» WHAT YOU HAVE TO DO: Among the entries, find the lines with the string "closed" and copy them.

:: RAW DATA ::

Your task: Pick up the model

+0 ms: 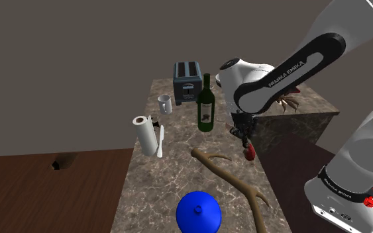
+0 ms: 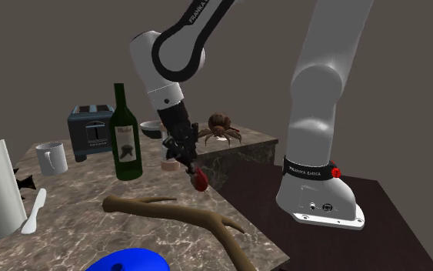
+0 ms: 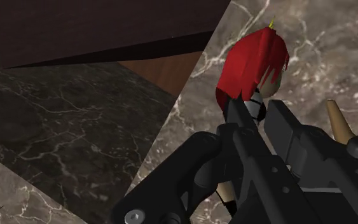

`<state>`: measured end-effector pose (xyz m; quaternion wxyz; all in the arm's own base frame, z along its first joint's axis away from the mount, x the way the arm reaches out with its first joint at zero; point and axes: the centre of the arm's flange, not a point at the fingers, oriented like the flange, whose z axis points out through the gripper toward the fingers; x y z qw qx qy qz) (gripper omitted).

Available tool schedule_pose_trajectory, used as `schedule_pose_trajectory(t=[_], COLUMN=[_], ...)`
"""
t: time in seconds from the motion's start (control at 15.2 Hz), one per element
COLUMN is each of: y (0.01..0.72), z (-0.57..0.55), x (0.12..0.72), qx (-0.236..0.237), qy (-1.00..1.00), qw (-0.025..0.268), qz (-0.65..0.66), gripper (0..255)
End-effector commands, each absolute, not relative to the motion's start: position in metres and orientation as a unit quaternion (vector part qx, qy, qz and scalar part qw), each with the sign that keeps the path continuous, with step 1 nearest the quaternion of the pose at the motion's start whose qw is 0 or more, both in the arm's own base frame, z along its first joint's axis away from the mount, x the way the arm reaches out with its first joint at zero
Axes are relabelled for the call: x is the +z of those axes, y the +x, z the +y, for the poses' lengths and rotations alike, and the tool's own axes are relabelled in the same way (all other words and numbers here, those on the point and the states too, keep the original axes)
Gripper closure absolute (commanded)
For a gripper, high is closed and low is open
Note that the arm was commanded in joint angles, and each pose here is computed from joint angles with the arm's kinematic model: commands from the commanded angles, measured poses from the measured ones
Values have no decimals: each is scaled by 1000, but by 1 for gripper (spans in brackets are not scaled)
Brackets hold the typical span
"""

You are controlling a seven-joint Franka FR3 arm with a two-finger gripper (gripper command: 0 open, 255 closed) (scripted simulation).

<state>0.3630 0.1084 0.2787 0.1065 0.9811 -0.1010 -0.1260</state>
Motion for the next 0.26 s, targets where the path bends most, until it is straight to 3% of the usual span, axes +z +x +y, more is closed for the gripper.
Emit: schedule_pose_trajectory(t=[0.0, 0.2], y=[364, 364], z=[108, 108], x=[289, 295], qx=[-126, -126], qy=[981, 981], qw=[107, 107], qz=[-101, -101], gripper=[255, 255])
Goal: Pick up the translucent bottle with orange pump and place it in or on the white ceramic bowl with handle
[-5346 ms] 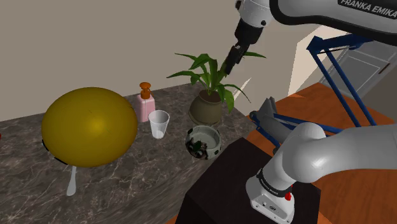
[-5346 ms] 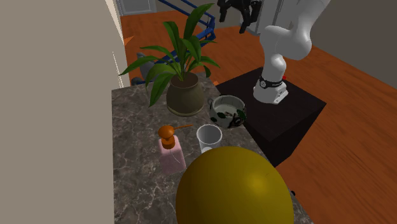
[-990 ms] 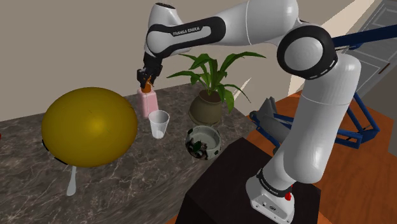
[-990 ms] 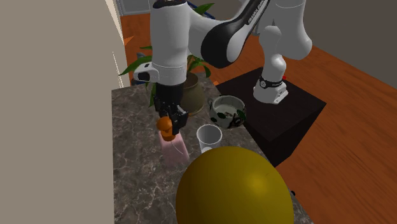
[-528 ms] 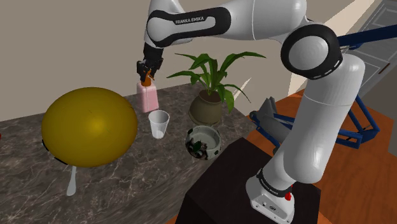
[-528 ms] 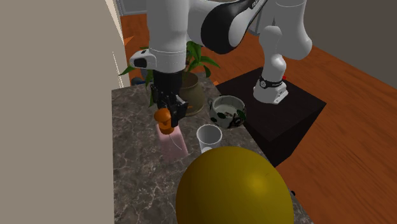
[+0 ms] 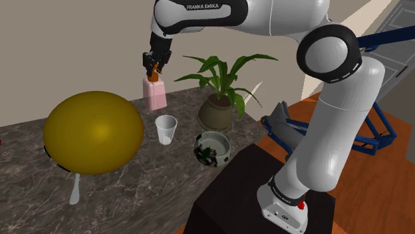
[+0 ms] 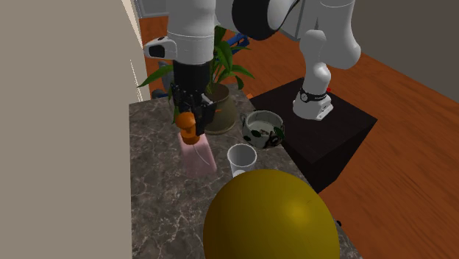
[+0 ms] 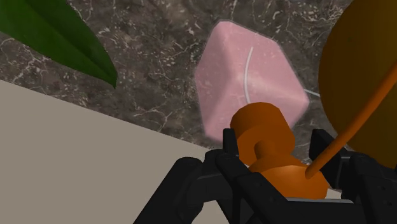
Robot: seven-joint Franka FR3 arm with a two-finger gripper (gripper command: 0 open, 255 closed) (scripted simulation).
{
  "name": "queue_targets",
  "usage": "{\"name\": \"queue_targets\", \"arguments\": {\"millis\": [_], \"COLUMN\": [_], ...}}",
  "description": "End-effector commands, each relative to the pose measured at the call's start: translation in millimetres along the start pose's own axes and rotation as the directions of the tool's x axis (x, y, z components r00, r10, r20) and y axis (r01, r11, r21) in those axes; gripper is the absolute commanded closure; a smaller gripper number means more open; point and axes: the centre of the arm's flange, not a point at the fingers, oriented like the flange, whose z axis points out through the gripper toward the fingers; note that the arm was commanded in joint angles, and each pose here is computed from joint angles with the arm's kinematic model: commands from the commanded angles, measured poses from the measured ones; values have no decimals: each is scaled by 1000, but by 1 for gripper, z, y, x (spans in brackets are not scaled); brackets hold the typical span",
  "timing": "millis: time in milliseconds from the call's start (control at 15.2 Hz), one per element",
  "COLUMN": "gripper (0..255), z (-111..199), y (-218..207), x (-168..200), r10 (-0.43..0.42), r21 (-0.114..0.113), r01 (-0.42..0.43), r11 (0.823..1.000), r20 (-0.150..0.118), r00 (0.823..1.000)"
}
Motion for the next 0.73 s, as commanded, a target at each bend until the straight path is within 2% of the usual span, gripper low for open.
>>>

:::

» SOLUTION TO THE PROBLEM:
For a gripper, high is closed and low is open
You are controlling a seven-joint Franka FR3 arm with a two-finger gripper (gripper command: 0 open, 255 closed) (scripted simulation).
Motion for the next 0.26 s, targets where the path bends most, until it is straight to 3% of the usual span, axes +z +x +y, more is closed for the gripper.
Robot: seven-joint Franka FR3 arm with a two-finger gripper (gripper command: 0 open, 255 closed) (scripted simulation).

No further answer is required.